Data to use:
_ _ _ _ _

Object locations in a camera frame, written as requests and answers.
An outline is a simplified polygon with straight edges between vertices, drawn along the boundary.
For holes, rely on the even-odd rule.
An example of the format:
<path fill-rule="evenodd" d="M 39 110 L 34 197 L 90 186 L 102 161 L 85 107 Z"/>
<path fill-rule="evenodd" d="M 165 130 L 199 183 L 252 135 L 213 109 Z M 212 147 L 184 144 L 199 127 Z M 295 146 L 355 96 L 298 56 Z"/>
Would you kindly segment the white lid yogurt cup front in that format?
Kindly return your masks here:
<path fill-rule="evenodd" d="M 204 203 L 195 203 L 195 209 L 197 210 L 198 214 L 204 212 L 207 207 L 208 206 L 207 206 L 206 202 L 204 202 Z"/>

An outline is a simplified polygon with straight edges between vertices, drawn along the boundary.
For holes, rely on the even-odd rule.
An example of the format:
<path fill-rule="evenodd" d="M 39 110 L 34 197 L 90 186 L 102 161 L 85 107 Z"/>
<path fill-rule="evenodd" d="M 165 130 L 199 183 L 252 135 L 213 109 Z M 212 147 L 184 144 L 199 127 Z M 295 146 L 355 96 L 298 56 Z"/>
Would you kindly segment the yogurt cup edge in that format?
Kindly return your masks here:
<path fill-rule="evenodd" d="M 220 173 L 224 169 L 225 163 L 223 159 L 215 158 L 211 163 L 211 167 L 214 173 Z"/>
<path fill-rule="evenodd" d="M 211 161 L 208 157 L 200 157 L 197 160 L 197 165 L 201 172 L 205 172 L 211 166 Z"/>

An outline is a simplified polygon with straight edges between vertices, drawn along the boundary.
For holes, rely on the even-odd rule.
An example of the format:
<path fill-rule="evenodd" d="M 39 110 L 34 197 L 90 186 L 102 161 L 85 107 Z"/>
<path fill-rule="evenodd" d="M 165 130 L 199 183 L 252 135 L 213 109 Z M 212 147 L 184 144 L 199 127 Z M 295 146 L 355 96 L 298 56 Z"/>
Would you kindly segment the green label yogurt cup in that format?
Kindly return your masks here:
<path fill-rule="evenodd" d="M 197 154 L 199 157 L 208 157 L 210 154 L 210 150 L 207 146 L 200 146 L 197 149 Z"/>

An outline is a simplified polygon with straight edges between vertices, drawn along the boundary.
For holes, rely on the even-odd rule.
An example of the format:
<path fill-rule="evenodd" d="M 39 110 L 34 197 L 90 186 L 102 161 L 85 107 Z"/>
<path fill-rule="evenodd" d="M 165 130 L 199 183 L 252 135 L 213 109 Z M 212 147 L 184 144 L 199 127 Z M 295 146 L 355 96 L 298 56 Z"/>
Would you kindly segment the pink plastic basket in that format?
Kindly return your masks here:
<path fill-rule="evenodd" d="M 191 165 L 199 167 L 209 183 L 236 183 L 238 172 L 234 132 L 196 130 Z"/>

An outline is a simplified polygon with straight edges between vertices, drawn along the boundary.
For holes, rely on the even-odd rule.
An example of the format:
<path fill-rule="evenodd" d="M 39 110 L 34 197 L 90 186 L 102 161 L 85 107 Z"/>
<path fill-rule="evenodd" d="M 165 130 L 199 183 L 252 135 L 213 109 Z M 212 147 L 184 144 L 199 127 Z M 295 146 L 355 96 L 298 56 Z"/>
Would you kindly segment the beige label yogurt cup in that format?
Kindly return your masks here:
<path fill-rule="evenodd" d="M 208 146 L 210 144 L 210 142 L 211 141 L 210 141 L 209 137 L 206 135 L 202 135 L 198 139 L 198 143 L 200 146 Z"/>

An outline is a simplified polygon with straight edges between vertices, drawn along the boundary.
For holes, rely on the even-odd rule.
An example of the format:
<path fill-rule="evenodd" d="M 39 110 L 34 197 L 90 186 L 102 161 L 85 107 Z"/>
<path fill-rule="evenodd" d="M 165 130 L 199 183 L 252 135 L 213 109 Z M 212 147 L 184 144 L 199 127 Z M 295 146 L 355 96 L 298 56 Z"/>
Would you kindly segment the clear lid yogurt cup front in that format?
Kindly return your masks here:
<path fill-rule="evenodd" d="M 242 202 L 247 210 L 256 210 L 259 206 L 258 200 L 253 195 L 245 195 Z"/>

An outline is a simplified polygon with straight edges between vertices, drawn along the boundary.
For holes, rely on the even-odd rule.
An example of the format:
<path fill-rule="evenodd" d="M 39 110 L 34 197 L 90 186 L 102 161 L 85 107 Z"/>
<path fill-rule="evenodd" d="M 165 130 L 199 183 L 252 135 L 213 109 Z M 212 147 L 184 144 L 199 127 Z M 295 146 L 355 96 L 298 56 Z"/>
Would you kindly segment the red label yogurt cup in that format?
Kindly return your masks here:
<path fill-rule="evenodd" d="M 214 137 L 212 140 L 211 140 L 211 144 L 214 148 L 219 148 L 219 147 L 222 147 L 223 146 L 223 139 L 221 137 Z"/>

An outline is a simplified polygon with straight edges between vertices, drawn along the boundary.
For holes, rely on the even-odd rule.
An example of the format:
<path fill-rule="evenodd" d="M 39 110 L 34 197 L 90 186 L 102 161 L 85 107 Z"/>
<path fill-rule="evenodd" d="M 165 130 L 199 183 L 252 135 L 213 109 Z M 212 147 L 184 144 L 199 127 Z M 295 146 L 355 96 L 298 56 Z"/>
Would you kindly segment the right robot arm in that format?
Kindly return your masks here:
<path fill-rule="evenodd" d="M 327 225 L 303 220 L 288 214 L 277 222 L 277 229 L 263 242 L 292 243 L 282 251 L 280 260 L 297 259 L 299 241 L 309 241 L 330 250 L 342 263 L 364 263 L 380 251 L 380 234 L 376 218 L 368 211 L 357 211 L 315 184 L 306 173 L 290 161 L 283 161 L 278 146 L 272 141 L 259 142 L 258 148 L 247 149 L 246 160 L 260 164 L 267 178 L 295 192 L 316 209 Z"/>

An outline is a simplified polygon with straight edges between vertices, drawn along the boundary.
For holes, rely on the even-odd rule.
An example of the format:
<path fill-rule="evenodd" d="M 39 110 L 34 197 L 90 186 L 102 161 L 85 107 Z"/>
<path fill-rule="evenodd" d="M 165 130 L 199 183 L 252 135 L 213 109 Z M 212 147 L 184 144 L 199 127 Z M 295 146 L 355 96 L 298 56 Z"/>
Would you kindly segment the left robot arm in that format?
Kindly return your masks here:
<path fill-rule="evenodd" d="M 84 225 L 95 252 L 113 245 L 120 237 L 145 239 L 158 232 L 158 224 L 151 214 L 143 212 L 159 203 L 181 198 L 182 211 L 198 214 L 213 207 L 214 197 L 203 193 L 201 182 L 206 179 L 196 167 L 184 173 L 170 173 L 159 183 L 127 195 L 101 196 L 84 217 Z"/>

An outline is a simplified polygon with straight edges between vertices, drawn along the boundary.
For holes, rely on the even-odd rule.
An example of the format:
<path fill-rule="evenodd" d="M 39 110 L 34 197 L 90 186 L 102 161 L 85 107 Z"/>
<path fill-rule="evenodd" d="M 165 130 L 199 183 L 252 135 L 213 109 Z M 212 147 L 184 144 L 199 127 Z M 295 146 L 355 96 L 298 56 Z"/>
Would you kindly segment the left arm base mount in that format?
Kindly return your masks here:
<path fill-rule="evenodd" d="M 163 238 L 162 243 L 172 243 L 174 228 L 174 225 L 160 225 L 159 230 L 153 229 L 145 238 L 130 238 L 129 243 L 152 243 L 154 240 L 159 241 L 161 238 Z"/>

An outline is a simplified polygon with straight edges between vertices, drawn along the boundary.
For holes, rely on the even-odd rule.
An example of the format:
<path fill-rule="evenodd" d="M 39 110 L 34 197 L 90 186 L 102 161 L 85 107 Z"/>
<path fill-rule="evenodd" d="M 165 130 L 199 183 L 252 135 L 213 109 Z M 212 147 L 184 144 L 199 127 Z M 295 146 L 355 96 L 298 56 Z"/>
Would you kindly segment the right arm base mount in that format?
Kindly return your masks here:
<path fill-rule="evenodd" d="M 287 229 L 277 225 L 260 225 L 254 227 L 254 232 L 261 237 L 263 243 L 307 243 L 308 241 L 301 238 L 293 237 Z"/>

_ _ _ _ _

Task directions: The answer should be the first line of the material and every line after it through the line containing "Would you kindly segment the white", exactly as written, and nothing else.

Task result:
Object locations in a camera frame, written as requests and answers.
An outline is a simplified polygon with straight edges between vertices, drawn along the boundary.
For holes, rely on the even-odd rule.
An example of the format:
<path fill-rule="evenodd" d="M 39 110 L 34 197 L 90 186 L 102 161 L 85 107 Z"/>
<path fill-rule="evenodd" d="M 165 130 L 199 183 L 252 135 L 213 109 Z M 212 147 L 184 144 L 199 127 Z M 295 146 L 355 96 L 298 56 Z"/>
Would you kindly segment the white lid yogurt cup front in that format?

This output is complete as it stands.